= What is needed =
Copy out the full set of records. Keep every word the same.

Top of Data records

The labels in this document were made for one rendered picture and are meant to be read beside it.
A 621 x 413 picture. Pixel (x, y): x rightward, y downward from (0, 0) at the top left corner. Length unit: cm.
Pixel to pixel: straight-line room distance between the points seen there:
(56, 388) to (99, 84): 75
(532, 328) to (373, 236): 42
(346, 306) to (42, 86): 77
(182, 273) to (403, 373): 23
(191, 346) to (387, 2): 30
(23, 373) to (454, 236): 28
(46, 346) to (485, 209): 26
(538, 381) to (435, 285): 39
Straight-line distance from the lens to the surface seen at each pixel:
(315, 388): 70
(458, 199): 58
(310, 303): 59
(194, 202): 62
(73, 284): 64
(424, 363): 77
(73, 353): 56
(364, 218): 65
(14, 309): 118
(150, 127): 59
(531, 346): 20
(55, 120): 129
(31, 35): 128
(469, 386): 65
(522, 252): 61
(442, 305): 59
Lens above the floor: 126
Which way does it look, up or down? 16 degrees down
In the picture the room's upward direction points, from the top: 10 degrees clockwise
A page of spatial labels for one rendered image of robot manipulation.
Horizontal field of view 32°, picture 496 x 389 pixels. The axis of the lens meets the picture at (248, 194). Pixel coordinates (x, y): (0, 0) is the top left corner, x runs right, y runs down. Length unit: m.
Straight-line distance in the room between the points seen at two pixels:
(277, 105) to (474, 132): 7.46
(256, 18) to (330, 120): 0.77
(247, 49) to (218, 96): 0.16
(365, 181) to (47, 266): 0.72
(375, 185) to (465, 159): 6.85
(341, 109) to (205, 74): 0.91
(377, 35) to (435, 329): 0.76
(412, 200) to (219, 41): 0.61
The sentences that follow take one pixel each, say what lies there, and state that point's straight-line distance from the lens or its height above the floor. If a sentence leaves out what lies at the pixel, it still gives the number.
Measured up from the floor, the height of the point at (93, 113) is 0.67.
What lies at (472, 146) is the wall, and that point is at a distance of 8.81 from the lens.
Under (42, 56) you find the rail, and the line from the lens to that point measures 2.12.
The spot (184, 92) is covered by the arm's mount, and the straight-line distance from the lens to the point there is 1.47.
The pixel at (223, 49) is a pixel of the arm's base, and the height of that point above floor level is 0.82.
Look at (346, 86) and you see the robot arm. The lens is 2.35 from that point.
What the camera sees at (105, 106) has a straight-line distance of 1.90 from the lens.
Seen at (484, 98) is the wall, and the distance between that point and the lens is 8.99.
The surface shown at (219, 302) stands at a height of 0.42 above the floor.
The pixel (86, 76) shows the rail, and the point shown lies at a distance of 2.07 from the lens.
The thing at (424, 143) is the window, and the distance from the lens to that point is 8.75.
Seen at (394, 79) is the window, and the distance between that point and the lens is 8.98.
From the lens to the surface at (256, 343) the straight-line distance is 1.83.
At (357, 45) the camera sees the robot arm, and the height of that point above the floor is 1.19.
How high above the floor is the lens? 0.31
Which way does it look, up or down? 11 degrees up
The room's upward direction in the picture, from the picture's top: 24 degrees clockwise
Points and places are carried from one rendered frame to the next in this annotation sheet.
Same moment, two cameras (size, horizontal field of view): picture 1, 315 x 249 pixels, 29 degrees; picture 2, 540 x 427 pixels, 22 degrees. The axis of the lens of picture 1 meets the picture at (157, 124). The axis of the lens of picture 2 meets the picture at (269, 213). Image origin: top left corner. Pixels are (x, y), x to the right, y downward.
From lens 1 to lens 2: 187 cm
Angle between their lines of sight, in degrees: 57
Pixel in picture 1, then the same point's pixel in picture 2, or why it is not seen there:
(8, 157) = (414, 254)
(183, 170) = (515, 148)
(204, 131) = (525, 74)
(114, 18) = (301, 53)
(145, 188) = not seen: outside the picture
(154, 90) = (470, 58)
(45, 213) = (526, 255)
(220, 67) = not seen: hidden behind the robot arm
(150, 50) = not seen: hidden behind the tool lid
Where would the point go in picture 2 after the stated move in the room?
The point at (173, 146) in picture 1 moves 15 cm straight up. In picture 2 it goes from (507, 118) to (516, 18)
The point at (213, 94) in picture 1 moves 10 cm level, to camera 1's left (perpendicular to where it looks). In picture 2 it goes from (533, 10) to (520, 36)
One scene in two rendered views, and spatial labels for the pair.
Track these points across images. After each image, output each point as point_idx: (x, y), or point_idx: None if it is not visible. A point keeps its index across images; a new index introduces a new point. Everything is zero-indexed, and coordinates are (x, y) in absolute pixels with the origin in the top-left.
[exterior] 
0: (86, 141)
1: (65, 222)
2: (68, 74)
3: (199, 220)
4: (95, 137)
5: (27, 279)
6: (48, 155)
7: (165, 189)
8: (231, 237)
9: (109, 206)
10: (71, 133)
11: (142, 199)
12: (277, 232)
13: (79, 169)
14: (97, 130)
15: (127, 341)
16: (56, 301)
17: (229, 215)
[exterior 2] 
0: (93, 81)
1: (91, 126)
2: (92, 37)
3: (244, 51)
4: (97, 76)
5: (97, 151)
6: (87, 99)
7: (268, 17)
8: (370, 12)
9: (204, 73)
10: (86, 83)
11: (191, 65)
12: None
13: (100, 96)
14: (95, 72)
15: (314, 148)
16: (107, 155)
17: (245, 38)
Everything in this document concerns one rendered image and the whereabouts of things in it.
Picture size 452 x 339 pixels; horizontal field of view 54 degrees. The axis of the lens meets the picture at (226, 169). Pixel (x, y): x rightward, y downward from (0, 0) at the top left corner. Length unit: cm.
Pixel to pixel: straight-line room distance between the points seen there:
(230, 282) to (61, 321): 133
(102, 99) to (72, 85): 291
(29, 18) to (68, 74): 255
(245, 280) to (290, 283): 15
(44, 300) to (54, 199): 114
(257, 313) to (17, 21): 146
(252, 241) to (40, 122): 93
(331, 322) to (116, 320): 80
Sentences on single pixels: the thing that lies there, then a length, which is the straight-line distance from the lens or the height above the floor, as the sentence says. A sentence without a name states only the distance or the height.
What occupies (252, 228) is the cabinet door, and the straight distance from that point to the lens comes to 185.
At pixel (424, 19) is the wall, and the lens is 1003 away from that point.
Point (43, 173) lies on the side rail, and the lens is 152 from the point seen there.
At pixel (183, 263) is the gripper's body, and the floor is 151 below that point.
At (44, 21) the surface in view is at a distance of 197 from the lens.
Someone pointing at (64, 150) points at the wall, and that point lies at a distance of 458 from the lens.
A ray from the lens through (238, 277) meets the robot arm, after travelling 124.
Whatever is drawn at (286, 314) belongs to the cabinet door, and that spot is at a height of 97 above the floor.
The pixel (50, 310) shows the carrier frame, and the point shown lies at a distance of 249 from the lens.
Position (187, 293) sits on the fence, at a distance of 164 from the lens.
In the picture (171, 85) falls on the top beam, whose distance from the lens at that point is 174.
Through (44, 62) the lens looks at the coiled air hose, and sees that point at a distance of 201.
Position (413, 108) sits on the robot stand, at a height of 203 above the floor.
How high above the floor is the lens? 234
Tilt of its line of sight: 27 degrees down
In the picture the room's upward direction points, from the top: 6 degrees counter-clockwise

Bottom of Data records

= Output of the task =
The labels in this document were made for one rendered picture and are meant to be read beside it.
A 621 x 413 picture. Pixel (x, y): x rightward, y downward from (0, 0) at the top left corner. Length unit: cm.
Pixel to pixel: straight-line room distance between the points seen there:
(56, 388) to (99, 84): 75
(532, 328) to (373, 236): 42
(346, 306) to (42, 86): 77
(182, 273) to (403, 373): 23
(191, 346) to (387, 2): 30
(23, 373) to (454, 236): 28
(46, 346) to (485, 209): 26
(538, 381) to (435, 285): 39
Straight-line distance from the lens to the surface seen at each pixel:
(315, 388): 70
(458, 199): 58
(310, 303): 59
(194, 202): 62
(73, 284): 64
(424, 363): 77
(73, 353): 56
(364, 218): 65
(14, 309): 118
(150, 127): 59
(531, 346): 20
(55, 120): 129
(31, 35): 128
(469, 386): 65
(522, 252): 61
(442, 305): 59
Lens above the floor: 126
Which way does it look, up or down? 16 degrees down
In the picture the room's upward direction points, from the top: 10 degrees clockwise
A page of spatial labels for one rendered image of robot manipulation.
Horizontal field of view 32°, picture 496 x 389 pixels. The axis of the lens meets the picture at (248, 194). Pixel coordinates (x, y): (0, 0) is the top left corner, x runs right, y runs down. Length unit: m.
Straight-line distance in the room between the points seen at two pixels:
(277, 105) to (474, 132): 7.46
(256, 18) to (330, 120): 0.77
(247, 49) to (218, 96): 0.16
(365, 181) to (47, 266): 0.72
(375, 185) to (465, 159): 6.85
(341, 109) to (205, 74): 0.91
(377, 35) to (435, 329): 0.76
(412, 200) to (219, 41): 0.61
The sentences that follow take one pixel each, say what lies there, and state that point's straight-line distance from the lens or its height above the floor. If a sentence leaves out what lies at the pixel, it still gives the number.
Measured up from the floor, the height of the point at (93, 113) is 0.67.
What lies at (472, 146) is the wall, and that point is at a distance of 8.81 from the lens.
Under (42, 56) you find the rail, and the line from the lens to that point measures 2.12.
The spot (184, 92) is covered by the arm's mount, and the straight-line distance from the lens to the point there is 1.47.
The pixel at (223, 49) is a pixel of the arm's base, and the height of that point above floor level is 0.82.
Look at (346, 86) and you see the robot arm. The lens is 2.35 from that point.
What the camera sees at (105, 106) has a straight-line distance of 1.90 from the lens.
Seen at (484, 98) is the wall, and the distance between that point and the lens is 8.99.
The surface shown at (219, 302) stands at a height of 0.42 above the floor.
The pixel (86, 76) shows the rail, and the point shown lies at a distance of 2.07 from the lens.
The thing at (424, 143) is the window, and the distance from the lens to that point is 8.75.
Seen at (394, 79) is the window, and the distance between that point and the lens is 8.98.
From the lens to the surface at (256, 343) the straight-line distance is 1.83.
At (357, 45) the camera sees the robot arm, and the height of that point above the floor is 1.19.
How high above the floor is the lens? 0.31
Which way does it look, up or down? 11 degrees up
The room's upward direction in the picture, from the picture's top: 24 degrees clockwise
Points and places are carried from one rendered frame to the next in this annotation sheet.
Same moment, two cameras (size, horizontal field of view): picture 1, 315 x 249 pixels, 29 degrees; picture 2, 540 x 427 pixels, 22 degrees. The axis of the lens of picture 1 meets the picture at (157, 124). The axis of the lens of picture 2 meets the picture at (269, 213). Image origin: top left corner. Pixels are (x, y), x to the right, y downward.
From lens 1 to lens 2: 187 cm
Angle between their lines of sight, in degrees: 57
Pixel in picture 1, then the same point's pixel in picture 2, or why it is not seen there:
(8, 157) = (414, 254)
(183, 170) = (515, 148)
(204, 131) = (525, 74)
(114, 18) = (301, 53)
(145, 188) = not seen: outside the picture
(154, 90) = (470, 58)
(45, 213) = (526, 255)
(220, 67) = not seen: hidden behind the robot arm
(150, 50) = not seen: hidden behind the tool lid
Where would the point go in picture 2 after the stated move in the room?
The point at (173, 146) in picture 1 moves 15 cm straight up. In picture 2 it goes from (507, 118) to (516, 18)
The point at (213, 94) in picture 1 moves 10 cm level, to camera 1's left (perpendicular to where it looks). In picture 2 it goes from (533, 10) to (520, 36)
One scene in two rendered views, and spatial labels for the pair.
Track these points across images. After each image, output each point as point_idx: (x, y), or point_idx: None if it is not visible. A point keeps its index across images; a new index introduces a new point. Everything is zero-indexed, and coordinates are (x, y) in absolute pixels with the origin in the top-left.
[exterior] 
0: (86, 141)
1: (65, 222)
2: (68, 74)
3: (199, 220)
4: (95, 137)
5: (27, 279)
6: (48, 155)
7: (165, 189)
8: (231, 237)
9: (109, 206)
10: (71, 133)
11: (142, 199)
12: (277, 232)
13: (79, 169)
14: (97, 130)
15: (127, 341)
16: (56, 301)
17: (229, 215)
[exterior 2] 
0: (93, 81)
1: (91, 126)
2: (92, 37)
3: (244, 51)
4: (97, 76)
5: (97, 151)
6: (87, 99)
7: (268, 17)
8: (370, 12)
9: (204, 73)
10: (86, 83)
11: (191, 65)
12: None
13: (100, 96)
14: (95, 72)
15: (314, 148)
16: (107, 155)
17: (245, 38)
Everything in this document concerns one rendered image and the whereabouts of things in it.
Picture size 452 x 339 pixels; horizontal field of view 54 degrees. The axis of the lens meets the picture at (226, 169). Pixel (x, y): x rightward, y downward from (0, 0) at the top left corner. Length unit: cm.
Pixel to pixel: straight-line room distance between the points seen there:
(230, 282) to (61, 321): 133
(102, 99) to (72, 85): 291
(29, 18) to (68, 74): 255
(245, 280) to (290, 283): 15
(44, 300) to (54, 199): 114
(257, 313) to (17, 21): 146
(252, 241) to (40, 122): 93
(331, 322) to (116, 320): 80
Sentences on single pixels: the thing that lies there, then a length, which is the straight-line distance from the lens or the height above the floor, as the sentence says. A sentence without a name states only the distance or the height.
What occupies (252, 228) is the cabinet door, and the straight distance from that point to the lens comes to 185.
At pixel (424, 19) is the wall, and the lens is 1003 away from that point.
Point (43, 173) lies on the side rail, and the lens is 152 from the point seen there.
At pixel (183, 263) is the gripper's body, and the floor is 151 below that point.
At (44, 21) the surface in view is at a distance of 197 from the lens.
Someone pointing at (64, 150) points at the wall, and that point lies at a distance of 458 from the lens.
A ray from the lens through (238, 277) meets the robot arm, after travelling 124.
Whatever is drawn at (286, 314) belongs to the cabinet door, and that spot is at a height of 97 above the floor.
The pixel (50, 310) shows the carrier frame, and the point shown lies at a distance of 249 from the lens.
Position (187, 293) sits on the fence, at a distance of 164 from the lens.
In the picture (171, 85) falls on the top beam, whose distance from the lens at that point is 174.
Through (44, 62) the lens looks at the coiled air hose, and sees that point at a distance of 201.
Position (413, 108) sits on the robot stand, at a height of 203 above the floor.
How high above the floor is the lens? 234
Tilt of its line of sight: 27 degrees down
In the picture the room's upward direction points, from the top: 6 degrees counter-clockwise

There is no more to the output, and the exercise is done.